No marco da programação do festival Noches del Botánico 2026, o Jardim Botânico da Universidade Complutense (Real Jardim Botânico Alfonso XIII) acolherá dois grandes concertos de música eletrónica de Jean-Michel Jarre. O músico francês, uma verdadeira legenda e pioneiro na arte de combinar a magia dos sintetizadores com a arte multimédia de vanguarda, apresentará uma proposta que explica bem a influência que teve nos grandes eventos mundiais deste género de música. Dias 3 e 10 de julho.
Em cinco décadas de atividade, o seu perfil visionário e inovador fizeram de Jean-Michel Jarre um precursor os géneros de música ambient, techno pop, new age e mesmo do trance, combinando sempre qualidade e o aspeto comercial. O seu catálogo inclui 22 álbuns de estúdio, com vendas que superam os oitenta e cinco milhões de cópias em todo o mundo, com destaque para discos como Oxygène (1976) e Equinoxe (1978).
Ao longo da sua carreira, o compositor e produtor estabeleceu múltiplos marcos e recordes Guinness de número de espectadores em direto. Em 1981 tornou-se o primeiro músico ocidental a atuar na China comunista e, em 1997, reuniu mais de três milhões de pessoas em Moscovo.

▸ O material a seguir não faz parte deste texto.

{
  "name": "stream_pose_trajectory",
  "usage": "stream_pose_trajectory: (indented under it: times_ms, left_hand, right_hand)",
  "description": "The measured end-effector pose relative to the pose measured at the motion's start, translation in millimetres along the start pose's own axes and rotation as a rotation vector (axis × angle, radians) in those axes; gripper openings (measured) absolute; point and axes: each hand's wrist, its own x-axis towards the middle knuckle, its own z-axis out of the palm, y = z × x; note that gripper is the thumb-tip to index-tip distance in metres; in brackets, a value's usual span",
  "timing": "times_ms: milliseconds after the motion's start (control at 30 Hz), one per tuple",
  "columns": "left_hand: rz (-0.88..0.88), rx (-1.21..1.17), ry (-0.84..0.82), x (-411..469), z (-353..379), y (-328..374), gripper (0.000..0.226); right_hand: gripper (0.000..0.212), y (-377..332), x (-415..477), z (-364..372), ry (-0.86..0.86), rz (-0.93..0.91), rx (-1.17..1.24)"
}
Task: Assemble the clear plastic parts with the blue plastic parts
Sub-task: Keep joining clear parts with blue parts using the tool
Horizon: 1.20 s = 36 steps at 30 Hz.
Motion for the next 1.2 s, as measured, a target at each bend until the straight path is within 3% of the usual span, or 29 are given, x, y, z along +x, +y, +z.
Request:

A sua mensagem criativa, cultural e ambientalista tem como cenários lugares emblemáticos e espaços declarados Património da Humanidade pela UNESCO, desde as Grandes Pirâmides do Egito, do deserto do Sahara e da Cidade Proibida até à Torre Eiffel, ao Mar Morto ou a cidade de Al Ula, esgotando entradas nos estádios durante as suas digressões e em festivais como Coachella.
A tecnologia continua na vanguarda do seu trabalho, abarcando desde a produção de áudio multicanal até a realidade virtual e ao metaverso. Além da sua faceta musical, Jean-Michel Jarre é embaixador da UNESCO para a educação, a ciência e a cultura desde 1993, destacando-se pela sua defesa incondicional do planeta, e foi distinguido com a Medalha Stephen Hawking no âmbito da comunicação científica.